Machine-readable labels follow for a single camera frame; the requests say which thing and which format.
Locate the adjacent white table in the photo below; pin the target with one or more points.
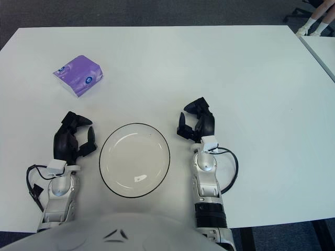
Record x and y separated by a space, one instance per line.
324 49

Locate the white plate black rim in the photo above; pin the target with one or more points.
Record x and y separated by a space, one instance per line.
133 159

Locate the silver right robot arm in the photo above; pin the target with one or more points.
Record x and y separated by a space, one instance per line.
206 180

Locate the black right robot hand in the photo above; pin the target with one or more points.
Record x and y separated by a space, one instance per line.
208 125

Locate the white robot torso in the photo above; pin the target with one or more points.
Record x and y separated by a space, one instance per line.
78 235

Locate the black office chair base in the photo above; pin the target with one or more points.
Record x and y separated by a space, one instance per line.
298 11

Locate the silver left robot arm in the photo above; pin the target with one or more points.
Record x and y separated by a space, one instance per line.
60 188

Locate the person leg white sock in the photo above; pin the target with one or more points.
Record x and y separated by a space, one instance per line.
323 27
311 22

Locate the black table leg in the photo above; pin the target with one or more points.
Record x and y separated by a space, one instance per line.
247 239
324 235

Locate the purple tissue paper pack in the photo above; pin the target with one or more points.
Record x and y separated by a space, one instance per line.
78 75

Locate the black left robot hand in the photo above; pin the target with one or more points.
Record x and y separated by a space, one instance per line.
62 143

============

> **What you are asked to do**
Quote the listing above, but only from the line that shows "Locate the purple" through the line that shows "Locate the black left".

> **Written answer**
Locate the purple tissue paper pack in the photo above; pin the target with one or more points.
Record x and y separated by a space, one instance per line.
78 75

Locate the black left robot hand in the photo above; pin the target with one or more points.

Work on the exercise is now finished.